Records from a data source:
----

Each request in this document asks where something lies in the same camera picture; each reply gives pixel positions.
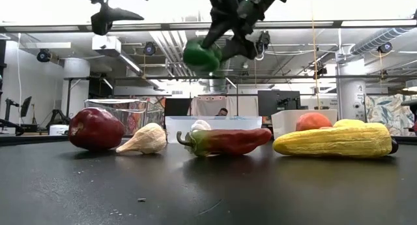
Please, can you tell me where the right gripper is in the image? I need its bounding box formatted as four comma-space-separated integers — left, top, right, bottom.
201, 0, 258, 61

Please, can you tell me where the green bell pepper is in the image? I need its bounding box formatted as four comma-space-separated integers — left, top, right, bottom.
182, 38, 225, 76

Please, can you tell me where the white garlic bulb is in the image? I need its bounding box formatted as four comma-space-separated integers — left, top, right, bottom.
190, 119, 212, 132

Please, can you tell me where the round orange fruit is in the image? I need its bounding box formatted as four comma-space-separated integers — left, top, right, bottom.
295, 112, 333, 132

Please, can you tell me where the red bell pepper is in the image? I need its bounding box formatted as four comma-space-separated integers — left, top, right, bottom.
68, 106, 126, 151

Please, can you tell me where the large beige garlic bulb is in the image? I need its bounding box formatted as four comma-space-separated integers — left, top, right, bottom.
115, 122, 167, 155

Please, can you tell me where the yellow corn cob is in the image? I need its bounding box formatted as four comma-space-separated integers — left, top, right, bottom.
272, 122, 394, 158

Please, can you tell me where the black monitor on arm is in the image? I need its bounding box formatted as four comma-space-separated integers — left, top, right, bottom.
3, 95, 33, 121

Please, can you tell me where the white ceiling box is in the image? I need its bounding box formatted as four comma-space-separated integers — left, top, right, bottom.
91, 35, 122, 56

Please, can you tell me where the black ceiling spotlight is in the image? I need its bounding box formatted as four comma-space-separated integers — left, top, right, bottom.
143, 41, 157, 57
36, 48, 52, 63
377, 41, 394, 54

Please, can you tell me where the white hanging cloth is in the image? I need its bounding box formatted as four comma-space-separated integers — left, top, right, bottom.
190, 95, 260, 117

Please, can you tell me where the dark computer monitor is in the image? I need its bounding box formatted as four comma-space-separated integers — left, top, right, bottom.
257, 90, 302, 117

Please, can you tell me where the plain white column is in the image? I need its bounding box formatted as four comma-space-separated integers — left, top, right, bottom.
61, 57, 91, 121

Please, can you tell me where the frosted plastic bin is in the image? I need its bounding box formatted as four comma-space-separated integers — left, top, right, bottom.
165, 115, 263, 144

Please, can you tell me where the dark flat screen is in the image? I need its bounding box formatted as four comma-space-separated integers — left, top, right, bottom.
164, 97, 192, 117

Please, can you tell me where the colourful red pattern artwork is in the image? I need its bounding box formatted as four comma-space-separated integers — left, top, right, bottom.
110, 96, 166, 136

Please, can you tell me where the clear plastic bin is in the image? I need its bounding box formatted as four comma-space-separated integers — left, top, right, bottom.
83, 98, 156, 143

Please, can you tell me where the white plastic bin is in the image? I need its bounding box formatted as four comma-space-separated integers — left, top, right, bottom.
270, 109, 339, 140

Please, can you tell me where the red chili pepper green stem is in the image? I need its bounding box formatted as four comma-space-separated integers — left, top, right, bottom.
176, 127, 273, 158

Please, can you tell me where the black tripod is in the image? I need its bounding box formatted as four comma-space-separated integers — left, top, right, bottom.
48, 109, 71, 125

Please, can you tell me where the white column with sign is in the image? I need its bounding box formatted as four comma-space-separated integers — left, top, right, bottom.
336, 60, 368, 135

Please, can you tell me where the blue leaf pattern mural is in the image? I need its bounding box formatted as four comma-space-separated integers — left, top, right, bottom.
364, 93, 417, 137

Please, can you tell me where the black hanging camera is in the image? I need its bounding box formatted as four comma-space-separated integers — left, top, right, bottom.
256, 30, 272, 61

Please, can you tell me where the corrugated vertical air duct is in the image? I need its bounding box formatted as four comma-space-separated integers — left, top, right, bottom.
208, 75, 229, 93

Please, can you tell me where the overhead aluminium frame beam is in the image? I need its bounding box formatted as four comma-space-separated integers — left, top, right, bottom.
0, 19, 417, 34

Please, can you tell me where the silver slanted air duct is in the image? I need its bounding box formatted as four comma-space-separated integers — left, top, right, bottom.
350, 27, 416, 55

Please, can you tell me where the black table frame rail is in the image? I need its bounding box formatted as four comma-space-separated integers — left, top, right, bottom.
0, 134, 417, 146

----

Once the pictures are set aside, transcribe the remaining lines above exactly.

Each request in this document asks where something lies in the same camera picture; each reply gives pixel positions.
Please, can you tell me where the right gripper is in the image? I need its bounding box formatted as four comma-space-separated integers — left, top, right, bottom.
201, 0, 258, 61

Please, can you tell me where the green bell pepper is in the image? I need its bounding box formatted as four comma-space-separated integers — left, top, right, bottom.
182, 38, 225, 76

Please, can you tell me where the white garlic bulb is in the image? I need its bounding box formatted as four comma-space-separated integers — left, top, right, bottom.
190, 119, 212, 132

Please, can you tell me where the round orange fruit is in the image? I need its bounding box formatted as four comma-space-separated integers — left, top, right, bottom.
295, 112, 333, 132

Please, can you tell me where the red bell pepper is in the image? I need its bounding box formatted as four comma-space-separated integers — left, top, right, bottom.
68, 106, 126, 151

Please, can you tell me where the large beige garlic bulb is in the image? I need its bounding box formatted as four comma-space-separated integers — left, top, right, bottom.
115, 122, 167, 155

Please, can you tell me where the yellow corn cob is in the image? I need its bounding box formatted as four comma-space-separated integers — left, top, right, bottom.
272, 122, 394, 158

Please, can you tell me where the black monitor on arm is in the image? I need its bounding box formatted as four comma-space-separated integers — left, top, right, bottom.
3, 95, 33, 121

Please, can you tell me where the white ceiling box is in the image? I need its bounding box formatted as four comma-space-separated integers — left, top, right, bottom.
91, 35, 122, 56

Please, can you tell me where the black ceiling spotlight is in the image? I need its bounding box formatted as four comma-space-separated integers — left, top, right, bottom.
143, 41, 157, 57
36, 48, 52, 63
377, 41, 394, 54

Please, can you tell me where the white hanging cloth is in the image? I need its bounding box formatted as four comma-space-separated integers — left, top, right, bottom.
190, 95, 260, 117

Please, can you tell me where the dark computer monitor is in the image? I need its bounding box formatted as four comma-space-separated integers — left, top, right, bottom.
257, 90, 302, 117

Please, can you tell me where the plain white column is in the image? I need its bounding box formatted as four comma-space-separated integers — left, top, right, bottom.
61, 57, 91, 121

Please, can you tell me where the frosted plastic bin is in the image? I need its bounding box formatted as four comma-space-separated integers — left, top, right, bottom.
165, 115, 263, 144

Please, can you tell me where the dark flat screen is in the image? I need its bounding box formatted as four comma-space-separated integers — left, top, right, bottom.
164, 97, 192, 117

Please, can you tell me where the colourful red pattern artwork is in the image? I need its bounding box formatted as four comma-space-separated integers — left, top, right, bottom.
110, 96, 166, 136

Please, can you tell me where the clear plastic bin is in the image? I need its bounding box formatted as four comma-space-separated integers — left, top, right, bottom.
83, 98, 156, 143

Please, can you tell me where the white plastic bin is in the image? I need its bounding box formatted as four comma-space-separated integers — left, top, right, bottom.
270, 109, 339, 140

Please, can you tell me where the red chili pepper green stem is in the image? I need its bounding box formatted as four comma-space-separated integers — left, top, right, bottom.
176, 127, 273, 158

Please, can you tell me where the black tripod is in the image? I need its bounding box formatted as four comma-space-separated integers — left, top, right, bottom.
48, 109, 71, 125

Please, can you tell me where the white column with sign is in the image? I need its bounding box formatted as four comma-space-separated integers — left, top, right, bottom.
336, 60, 368, 135

Please, can you tell me where the blue leaf pattern mural is in the image? I need its bounding box formatted as four comma-space-separated integers — left, top, right, bottom.
364, 93, 417, 137

Please, can you tell me where the black hanging camera is in the image? I need its bounding box formatted as four comma-space-separated integers — left, top, right, bottom.
256, 30, 272, 61

Please, can you tell me where the corrugated vertical air duct is in the image? I need its bounding box formatted as four comma-space-separated integers — left, top, right, bottom.
208, 75, 229, 93

Please, can you tell me where the overhead aluminium frame beam is in the image? I need its bounding box formatted as four comma-space-separated integers — left, top, right, bottom.
0, 19, 417, 34

Please, can you tell me where the silver slanted air duct is in the image? I need its bounding box formatted as four comma-space-separated integers — left, top, right, bottom.
350, 27, 416, 55

Please, can you tell me where the black table frame rail is in the image? I need its bounding box formatted as four comma-space-separated integers — left, top, right, bottom.
0, 134, 417, 146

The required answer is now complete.